Only a tiny percentage of New Zealanders who use cannabis for medicinal purposes are accessing the product through legal channels, new analysis by the NZ Drug Foundation shows.
 
The analysis, based on Official Information Act requests and patient estimates calculated from the NZ Health Survey, shows that while an estimated 266,700 New Zealanders use cannabis for medicinal purposes, only 6% – around 17,000 people – accessed cannabis using a prescription under the country’s medicinal cannabis regime in 2020.
 
NZ Drug Foundation Policy Director, Kali Mercier, says the numbers show that while the amount of people accessing cannabis legally has grown under the new regime, there are still significant barriers.
 
“Unfortunately the current medicinal cannabis regime is simply inaccessible for many people. It is hard to get a prescription because many doctors won’t prescribe or aren’t sure how to prescribe the products. And price is another huge barrier.

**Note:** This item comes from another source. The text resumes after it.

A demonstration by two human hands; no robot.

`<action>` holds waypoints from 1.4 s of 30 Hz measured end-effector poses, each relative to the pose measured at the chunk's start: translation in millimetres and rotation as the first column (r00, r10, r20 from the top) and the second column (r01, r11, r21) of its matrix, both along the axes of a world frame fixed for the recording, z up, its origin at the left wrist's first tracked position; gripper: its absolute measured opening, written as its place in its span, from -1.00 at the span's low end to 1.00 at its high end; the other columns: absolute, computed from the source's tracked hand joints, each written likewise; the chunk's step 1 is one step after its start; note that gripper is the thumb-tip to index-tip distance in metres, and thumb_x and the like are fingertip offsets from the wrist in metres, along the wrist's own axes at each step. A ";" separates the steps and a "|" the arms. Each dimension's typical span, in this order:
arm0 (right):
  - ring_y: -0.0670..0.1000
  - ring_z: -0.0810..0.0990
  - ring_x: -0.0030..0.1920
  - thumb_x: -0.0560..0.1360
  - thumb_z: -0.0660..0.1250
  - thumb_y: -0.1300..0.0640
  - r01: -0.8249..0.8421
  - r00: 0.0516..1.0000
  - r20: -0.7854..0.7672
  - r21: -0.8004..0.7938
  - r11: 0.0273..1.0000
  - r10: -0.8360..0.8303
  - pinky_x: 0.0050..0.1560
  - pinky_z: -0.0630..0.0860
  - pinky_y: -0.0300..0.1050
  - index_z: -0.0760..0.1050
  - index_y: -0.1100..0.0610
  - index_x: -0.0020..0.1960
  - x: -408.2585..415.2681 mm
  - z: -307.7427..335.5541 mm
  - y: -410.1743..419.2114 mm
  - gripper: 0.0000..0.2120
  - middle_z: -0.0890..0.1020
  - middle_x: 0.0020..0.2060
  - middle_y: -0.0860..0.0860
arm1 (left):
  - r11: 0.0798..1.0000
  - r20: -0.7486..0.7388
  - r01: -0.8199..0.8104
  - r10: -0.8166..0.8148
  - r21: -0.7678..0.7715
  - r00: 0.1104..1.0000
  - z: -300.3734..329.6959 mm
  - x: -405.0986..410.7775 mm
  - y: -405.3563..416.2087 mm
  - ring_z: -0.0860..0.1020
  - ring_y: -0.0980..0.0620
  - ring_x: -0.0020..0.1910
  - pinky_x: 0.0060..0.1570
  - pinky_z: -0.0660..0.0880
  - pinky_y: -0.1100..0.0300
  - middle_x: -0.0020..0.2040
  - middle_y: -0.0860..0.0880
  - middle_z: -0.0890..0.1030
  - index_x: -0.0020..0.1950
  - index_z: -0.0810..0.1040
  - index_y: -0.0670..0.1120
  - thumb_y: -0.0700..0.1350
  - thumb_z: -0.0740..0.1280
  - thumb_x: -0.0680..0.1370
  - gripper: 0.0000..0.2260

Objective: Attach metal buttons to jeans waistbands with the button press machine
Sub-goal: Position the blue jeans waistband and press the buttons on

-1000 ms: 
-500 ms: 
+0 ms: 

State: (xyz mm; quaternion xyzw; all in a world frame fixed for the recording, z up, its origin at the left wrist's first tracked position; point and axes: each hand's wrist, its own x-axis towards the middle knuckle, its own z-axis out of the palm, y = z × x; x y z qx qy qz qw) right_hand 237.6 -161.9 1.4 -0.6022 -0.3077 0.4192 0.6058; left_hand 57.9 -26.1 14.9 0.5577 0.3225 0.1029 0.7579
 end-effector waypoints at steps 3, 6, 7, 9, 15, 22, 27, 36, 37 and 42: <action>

The drugs aren’t funded, so CBD oil can cost a patient $150-350 per month, with other products costing even more.”
 
CBD-only products also remain much easier to source legally than those containing THC, even though some medical conditions respond better to products containing that compound.
 
Ms Mercier says strict quality control standards mean there is an extremely limited number of the products on the market, keeping prices higher.
 
“Patients suffering some really debilitating conditions continue to use illegally-sourced
products and live in fear of the law, and often their plants and medicines are destroyed by Police enforcing the law.”
 
Ms Mercier says the solution lies not just in improving the price and accessibility of prescription products, but in decriminalisation.
 
“Unless medicinal cannabis products start to be funded by Pharmac and doctors become more comfortable with prescribing it, tens of thousands of people will continue to turn to the black market. And even then, many people will continue to distrust the health system. We should not be criminalising any of them.”
 
The analysis is part of the NZ Drug Foundation’s 2022 State of the Nation report, released today.